Problem requirements
What is the number of lines in the records that contain "named"? Give only that number.

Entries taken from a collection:
'''

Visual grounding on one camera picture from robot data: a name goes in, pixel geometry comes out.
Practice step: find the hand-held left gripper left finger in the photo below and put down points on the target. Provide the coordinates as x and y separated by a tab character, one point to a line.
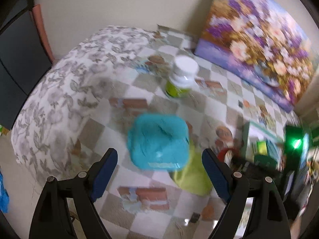
104	175

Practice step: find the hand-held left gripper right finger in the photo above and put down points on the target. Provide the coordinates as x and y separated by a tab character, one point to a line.
217	175

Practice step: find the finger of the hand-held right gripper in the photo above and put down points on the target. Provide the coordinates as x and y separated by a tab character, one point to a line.
254	166

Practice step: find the green tissue pack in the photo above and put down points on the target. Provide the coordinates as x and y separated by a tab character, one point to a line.
260	147

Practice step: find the white tray with teal rim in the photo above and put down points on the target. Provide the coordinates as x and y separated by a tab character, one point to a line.
249	134

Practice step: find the lime green cloth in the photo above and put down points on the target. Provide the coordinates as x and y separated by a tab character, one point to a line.
194	179

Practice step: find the red tape roll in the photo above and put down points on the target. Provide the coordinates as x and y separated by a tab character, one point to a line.
224	151

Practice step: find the teal plastic box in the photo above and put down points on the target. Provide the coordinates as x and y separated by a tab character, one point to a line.
159	142

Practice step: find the checkered printed tablecloth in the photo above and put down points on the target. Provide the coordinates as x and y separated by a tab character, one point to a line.
154	104

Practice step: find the grey floral cloth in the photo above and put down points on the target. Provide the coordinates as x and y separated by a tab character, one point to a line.
62	92

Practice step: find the blue plastic bag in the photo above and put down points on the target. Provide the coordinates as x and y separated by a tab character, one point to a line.
3	194

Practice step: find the white pill bottle green label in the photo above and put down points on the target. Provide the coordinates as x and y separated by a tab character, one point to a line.
183	74

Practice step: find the green box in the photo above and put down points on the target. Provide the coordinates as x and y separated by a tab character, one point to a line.
3	130

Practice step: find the flower painting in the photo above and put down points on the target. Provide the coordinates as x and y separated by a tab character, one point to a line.
256	42

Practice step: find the dark cabinet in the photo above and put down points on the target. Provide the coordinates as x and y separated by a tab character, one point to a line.
17	67

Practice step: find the pink board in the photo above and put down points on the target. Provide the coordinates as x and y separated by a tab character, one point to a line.
42	34

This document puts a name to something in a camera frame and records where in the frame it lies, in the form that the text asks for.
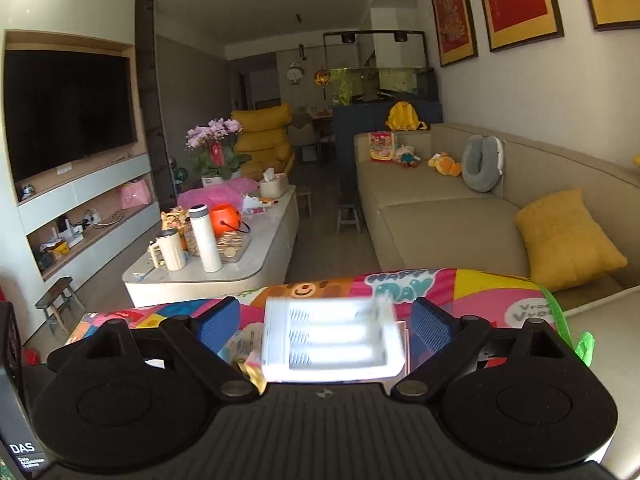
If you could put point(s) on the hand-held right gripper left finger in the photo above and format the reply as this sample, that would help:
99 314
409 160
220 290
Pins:
217 325

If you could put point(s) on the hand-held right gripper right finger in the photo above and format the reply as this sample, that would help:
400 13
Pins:
432 327

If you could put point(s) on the white battery charger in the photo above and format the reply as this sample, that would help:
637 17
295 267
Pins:
330 340

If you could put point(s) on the colourful printed play mat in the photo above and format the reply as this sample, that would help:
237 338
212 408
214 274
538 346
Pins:
475 290

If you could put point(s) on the tray of gold coins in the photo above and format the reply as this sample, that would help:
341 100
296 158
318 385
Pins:
234 247

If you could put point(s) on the white thermos bottle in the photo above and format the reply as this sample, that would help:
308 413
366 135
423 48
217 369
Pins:
206 240

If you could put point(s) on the cream mug with lid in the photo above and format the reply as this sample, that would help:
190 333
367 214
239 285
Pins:
171 252

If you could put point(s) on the white coffee table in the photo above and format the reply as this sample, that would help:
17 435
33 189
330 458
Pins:
270 240

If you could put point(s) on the orange pumpkin bucket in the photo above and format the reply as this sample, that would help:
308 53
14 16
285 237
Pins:
226 220

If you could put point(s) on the beige sofa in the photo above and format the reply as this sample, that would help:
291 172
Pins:
440 220

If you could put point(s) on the patterned snack bag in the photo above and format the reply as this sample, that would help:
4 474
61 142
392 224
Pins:
175 220

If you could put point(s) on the pink wrapping paper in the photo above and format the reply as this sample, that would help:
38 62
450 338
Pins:
220 195

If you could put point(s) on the small wooden stool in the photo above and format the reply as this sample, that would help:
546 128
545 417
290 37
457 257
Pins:
349 208
303 192

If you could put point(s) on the dark wooden bench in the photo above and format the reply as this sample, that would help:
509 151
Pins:
55 290

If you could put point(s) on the cream tissue box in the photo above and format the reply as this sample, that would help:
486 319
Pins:
274 186

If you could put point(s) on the pink gift bag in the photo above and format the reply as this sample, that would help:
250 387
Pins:
135 195

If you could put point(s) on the orange plush duck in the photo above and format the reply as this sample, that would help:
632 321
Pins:
445 165

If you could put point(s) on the grey neck pillow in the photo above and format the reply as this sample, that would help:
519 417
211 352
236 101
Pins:
477 170

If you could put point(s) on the small plush doll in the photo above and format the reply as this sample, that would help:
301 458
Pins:
407 156

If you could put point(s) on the potted purple orchid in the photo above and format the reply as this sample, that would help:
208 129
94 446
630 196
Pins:
217 145

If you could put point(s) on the colourful toy bag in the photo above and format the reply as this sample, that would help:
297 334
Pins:
382 147

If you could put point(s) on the yellow armchair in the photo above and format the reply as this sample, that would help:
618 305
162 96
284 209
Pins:
262 135

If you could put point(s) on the dining chair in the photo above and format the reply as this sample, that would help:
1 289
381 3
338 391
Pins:
302 132

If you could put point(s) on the yellow backpack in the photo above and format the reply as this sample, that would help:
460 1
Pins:
404 117

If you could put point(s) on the dark blue cabinet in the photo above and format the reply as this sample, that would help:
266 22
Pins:
350 130

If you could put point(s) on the glass fish tank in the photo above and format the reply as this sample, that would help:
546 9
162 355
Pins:
380 75

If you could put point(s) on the black television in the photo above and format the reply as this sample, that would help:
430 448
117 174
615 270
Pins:
70 110

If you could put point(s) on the orange hanging lantern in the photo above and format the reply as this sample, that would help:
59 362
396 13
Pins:
322 77

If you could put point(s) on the white wall shelf unit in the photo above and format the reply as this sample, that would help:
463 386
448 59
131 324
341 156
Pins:
100 180

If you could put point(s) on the panda wall clock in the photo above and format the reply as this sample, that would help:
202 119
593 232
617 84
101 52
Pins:
295 72

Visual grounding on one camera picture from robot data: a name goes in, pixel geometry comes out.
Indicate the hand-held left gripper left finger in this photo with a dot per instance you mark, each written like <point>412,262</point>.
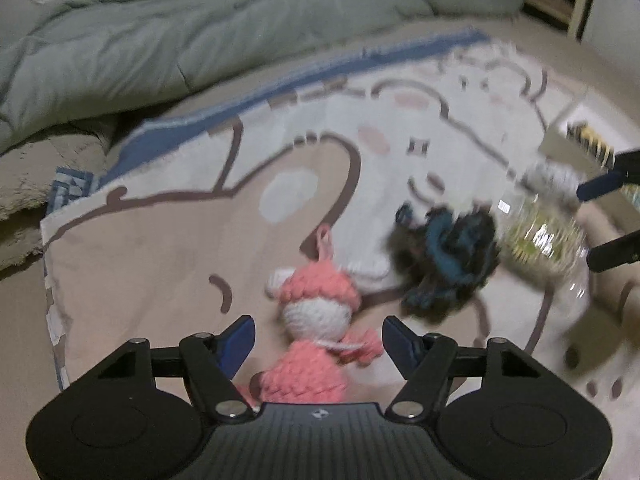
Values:
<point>237,344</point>

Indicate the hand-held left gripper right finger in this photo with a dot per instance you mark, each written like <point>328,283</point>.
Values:
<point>400,346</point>

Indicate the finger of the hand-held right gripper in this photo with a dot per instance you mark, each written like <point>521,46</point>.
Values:
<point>615,255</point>
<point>600,185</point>

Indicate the white cardboard box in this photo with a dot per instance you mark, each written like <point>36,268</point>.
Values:
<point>552,142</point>

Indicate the pink crochet doll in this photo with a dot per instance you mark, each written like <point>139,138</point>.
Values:
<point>315,310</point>

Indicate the grey white yarn ball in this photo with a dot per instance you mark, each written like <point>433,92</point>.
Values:
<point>550,177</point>

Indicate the dark crochet scrunchie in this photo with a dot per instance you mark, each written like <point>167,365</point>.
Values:
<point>445,260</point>

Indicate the cartoon bear printed blanket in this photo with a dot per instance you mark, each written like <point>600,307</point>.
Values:
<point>200,240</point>

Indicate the blue patterned cloth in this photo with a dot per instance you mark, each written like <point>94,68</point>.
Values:
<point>72,189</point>

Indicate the beige fuzzy blanket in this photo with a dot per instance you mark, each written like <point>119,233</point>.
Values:
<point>40,175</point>

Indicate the grey duvet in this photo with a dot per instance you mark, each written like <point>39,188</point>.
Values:
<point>175,30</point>

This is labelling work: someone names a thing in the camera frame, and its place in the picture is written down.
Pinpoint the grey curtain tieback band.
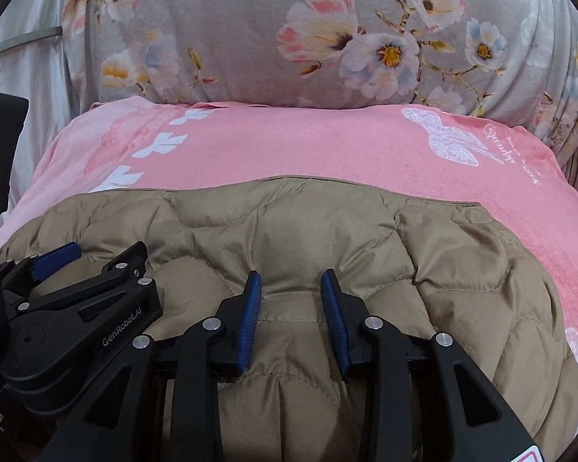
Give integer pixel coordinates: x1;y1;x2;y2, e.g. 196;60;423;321
0;26;63;56

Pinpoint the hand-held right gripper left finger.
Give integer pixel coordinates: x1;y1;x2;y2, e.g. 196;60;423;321
43;269;263;462

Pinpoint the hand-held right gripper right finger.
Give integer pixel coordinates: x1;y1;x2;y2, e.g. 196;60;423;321
320;268;540;462

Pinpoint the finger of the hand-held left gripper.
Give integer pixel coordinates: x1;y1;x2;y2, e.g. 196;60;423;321
0;242;84;301
15;241;165;348

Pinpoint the grey floral blanket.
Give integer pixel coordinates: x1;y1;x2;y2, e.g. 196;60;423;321
60;0;578;188

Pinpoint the tan quilted jacket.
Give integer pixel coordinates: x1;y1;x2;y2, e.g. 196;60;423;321
0;176;578;462

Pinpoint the white satin curtain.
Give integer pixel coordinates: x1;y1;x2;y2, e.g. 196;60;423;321
0;0;92;213

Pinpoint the pink printed blanket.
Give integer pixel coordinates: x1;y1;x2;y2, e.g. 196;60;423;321
0;96;578;381

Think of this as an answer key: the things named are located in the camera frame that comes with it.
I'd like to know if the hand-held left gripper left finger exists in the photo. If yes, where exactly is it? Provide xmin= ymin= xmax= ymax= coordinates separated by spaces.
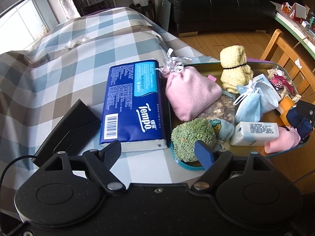
xmin=38 ymin=140 xmax=127 ymax=193

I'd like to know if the green edged counter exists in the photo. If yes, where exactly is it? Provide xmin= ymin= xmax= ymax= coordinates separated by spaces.
xmin=273 ymin=1 xmax=315 ymax=59

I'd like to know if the black box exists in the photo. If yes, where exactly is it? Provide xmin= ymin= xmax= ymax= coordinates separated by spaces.
xmin=32 ymin=99 xmax=102 ymax=168

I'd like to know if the gold tin tray teal rim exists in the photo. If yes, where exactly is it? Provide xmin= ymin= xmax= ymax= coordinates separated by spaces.
xmin=170 ymin=63 xmax=312 ymax=171

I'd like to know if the leopard print hair bow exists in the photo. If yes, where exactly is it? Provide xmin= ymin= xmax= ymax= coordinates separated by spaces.
xmin=268 ymin=75 xmax=292 ymax=91

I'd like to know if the yellow towel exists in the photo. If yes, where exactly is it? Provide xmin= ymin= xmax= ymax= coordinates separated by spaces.
xmin=220 ymin=45 xmax=254 ymax=94

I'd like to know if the leaning glass pane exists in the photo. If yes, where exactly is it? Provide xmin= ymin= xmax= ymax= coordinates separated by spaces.
xmin=157 ymin=0 xmax=172 ymax=32

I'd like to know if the lace ribbon hair clip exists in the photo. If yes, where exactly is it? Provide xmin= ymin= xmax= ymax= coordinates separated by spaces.
xmin=267 ymin=67 xmax=302 ymax=101

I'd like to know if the green knitted scrunchie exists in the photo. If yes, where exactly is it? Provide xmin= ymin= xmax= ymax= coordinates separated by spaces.
xmin=171 ymin=118 xmax=217 ymax=163

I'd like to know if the dark round plant stand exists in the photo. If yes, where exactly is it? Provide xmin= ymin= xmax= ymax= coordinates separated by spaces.
xmin=129 ymin=2 xmax=157 ymax=22

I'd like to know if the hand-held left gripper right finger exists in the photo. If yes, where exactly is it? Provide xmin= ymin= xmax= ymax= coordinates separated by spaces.
xmin=191 ymin=140 xmax=270 ymax=193

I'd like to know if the pink drawstring pouch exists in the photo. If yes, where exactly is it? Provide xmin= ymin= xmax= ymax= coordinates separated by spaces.
xmin=160 ymin=48 xmax=222 ymax=123

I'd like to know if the wooden chair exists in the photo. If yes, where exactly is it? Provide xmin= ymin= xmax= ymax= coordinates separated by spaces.
xmin=259 ymin=29 xmax=315 ymax=104

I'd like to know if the white box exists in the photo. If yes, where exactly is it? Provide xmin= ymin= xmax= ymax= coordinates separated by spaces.
xmin=293 ymin=3 xmax=309 ymax=19

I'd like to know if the blue face mask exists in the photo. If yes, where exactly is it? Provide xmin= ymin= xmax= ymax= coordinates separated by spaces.
xmin=233 ymin=80 xmax=282 ymax=124

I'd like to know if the orange navy printed cloth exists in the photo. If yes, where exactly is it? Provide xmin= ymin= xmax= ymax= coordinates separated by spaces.
xmin=278 ymin=96 xmax=314 ymax=138

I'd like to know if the blue tissue pack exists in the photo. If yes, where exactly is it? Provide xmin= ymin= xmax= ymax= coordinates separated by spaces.
xmin=99 ymin=58 xmax=170 ymax=152

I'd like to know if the pink cloth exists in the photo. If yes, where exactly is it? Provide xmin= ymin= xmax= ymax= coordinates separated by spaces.
xmin=264 ymin=125 xmax=301 ymax=153

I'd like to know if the checkered tablecloth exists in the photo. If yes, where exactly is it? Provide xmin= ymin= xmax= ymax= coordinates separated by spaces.
xmin=0 ymin=6 xmax=217 ymax=185

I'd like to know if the black leather sofa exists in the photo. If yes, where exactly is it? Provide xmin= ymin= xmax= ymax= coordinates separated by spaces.
xmin=159 ymin=0 xmax=303 ymax=37

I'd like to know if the brown floral pouch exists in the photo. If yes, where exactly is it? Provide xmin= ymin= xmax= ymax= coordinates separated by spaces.
xmin=197 ymin=95 xmax=235 ymax=124

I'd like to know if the window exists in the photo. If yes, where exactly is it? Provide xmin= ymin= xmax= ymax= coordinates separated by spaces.
xmin=0 ymin=0 xmax=62 ymax=52

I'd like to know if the black cable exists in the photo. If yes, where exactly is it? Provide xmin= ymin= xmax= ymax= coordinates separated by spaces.
xmin=0 ymin=155 xmax=37 ymax=190

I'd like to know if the white tissue packet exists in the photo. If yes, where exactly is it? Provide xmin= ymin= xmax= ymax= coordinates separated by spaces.
xmin=252 ymin=74 xmax=272 ymax=86
xmin=230 ymin=121 xmax=280 ymax=146

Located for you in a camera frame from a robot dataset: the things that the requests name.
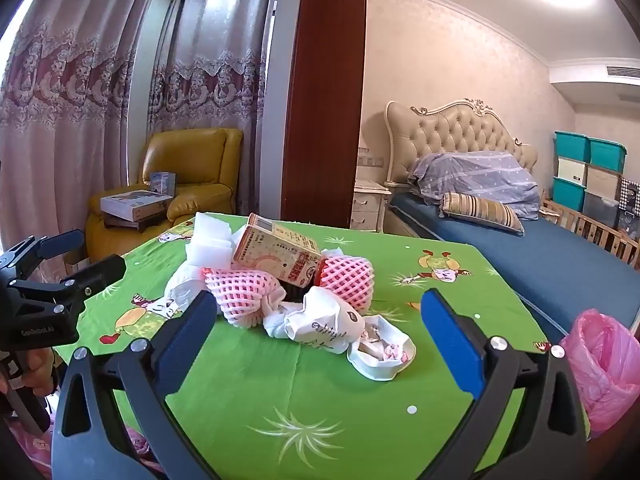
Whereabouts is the blue grey duvet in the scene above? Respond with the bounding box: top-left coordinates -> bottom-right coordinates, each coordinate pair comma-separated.
407,150 -> 541,221

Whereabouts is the blue mattress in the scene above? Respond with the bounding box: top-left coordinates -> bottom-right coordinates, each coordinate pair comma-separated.
390,192 -> 640,336

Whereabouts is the cream nightstand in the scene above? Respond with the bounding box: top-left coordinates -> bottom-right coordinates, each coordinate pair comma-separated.
350,180 -> 391,233

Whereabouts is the flat white box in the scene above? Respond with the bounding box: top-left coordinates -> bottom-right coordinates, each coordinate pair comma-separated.
100,190 -> 173,223

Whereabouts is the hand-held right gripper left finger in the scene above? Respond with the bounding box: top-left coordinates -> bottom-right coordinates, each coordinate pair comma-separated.
52,289 -> 218,480

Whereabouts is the green printed tablecloth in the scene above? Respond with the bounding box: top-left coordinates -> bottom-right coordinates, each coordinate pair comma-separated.
47,212 -> 551,480

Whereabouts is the pink foam fruit net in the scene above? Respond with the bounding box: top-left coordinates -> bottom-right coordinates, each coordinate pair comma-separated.
315,254 -> 377,317
202,267 -> 288,329

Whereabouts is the dark wooden pillar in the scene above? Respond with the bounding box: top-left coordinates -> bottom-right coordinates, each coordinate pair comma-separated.
282,0 -> 368,231

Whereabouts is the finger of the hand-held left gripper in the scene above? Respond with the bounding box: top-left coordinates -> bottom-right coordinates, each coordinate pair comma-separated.
0,230 -> 85,281
7,255 -> 127,311

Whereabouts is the flat dark box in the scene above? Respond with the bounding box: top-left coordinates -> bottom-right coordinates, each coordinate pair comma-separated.
102,212 -> 166,234

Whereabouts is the striped pillow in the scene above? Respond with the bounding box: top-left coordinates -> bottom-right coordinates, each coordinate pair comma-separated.
440,191 -> 526,236

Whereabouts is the person's left hand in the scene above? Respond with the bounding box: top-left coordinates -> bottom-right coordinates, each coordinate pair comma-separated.
15,347 -> 57,398

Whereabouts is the patterned lace curtain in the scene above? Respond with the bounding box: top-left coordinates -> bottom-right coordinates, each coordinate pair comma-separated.
0,0 -> 173,281
150,0 -> 281,216

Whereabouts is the beige tufted headboard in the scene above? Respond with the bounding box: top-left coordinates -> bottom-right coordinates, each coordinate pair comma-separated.
384,98 -> 538,186

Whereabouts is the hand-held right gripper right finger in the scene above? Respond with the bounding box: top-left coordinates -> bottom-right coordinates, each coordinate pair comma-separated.
420,287 -> 591,480

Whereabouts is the stack of plastic storage bins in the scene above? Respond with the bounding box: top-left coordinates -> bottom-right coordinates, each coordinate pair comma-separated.
552,131 -> 627,228

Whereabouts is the pink plastic trash bag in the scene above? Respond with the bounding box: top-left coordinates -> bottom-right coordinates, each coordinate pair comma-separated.
559,310 -> 640,438

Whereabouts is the white paper bag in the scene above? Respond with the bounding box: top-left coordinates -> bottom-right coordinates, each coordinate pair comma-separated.
262,286 -> 367,356

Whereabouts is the printed cardboard carton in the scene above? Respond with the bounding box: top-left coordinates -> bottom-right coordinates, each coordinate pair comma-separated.
232,213 -> 323,289

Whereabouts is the yellow leather armchair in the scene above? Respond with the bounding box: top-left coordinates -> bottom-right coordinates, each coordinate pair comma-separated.
84,127 -> 244,266

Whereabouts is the small blue white box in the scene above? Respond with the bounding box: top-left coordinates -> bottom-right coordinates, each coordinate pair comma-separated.
150,171 -> 177,196

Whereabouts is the wooden crib rail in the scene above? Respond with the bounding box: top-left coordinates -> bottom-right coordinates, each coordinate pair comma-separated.
542,199 -> 640,268

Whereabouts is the crushed white paper cup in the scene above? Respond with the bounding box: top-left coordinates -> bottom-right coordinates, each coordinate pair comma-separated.
347,316 -> 417,381

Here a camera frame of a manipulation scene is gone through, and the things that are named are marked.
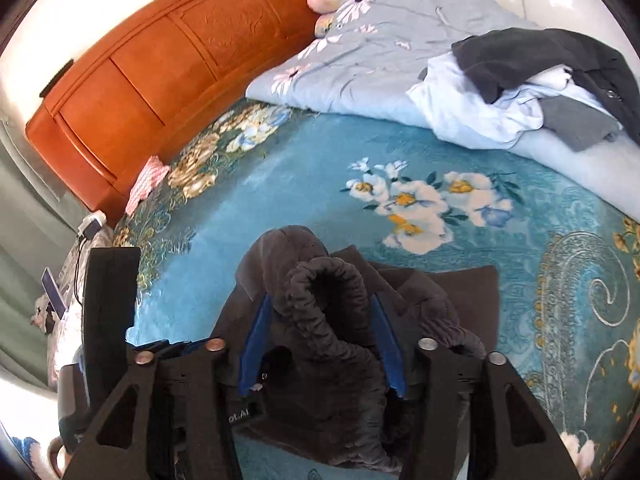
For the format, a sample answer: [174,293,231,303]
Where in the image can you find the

'''

Solution to this problem
2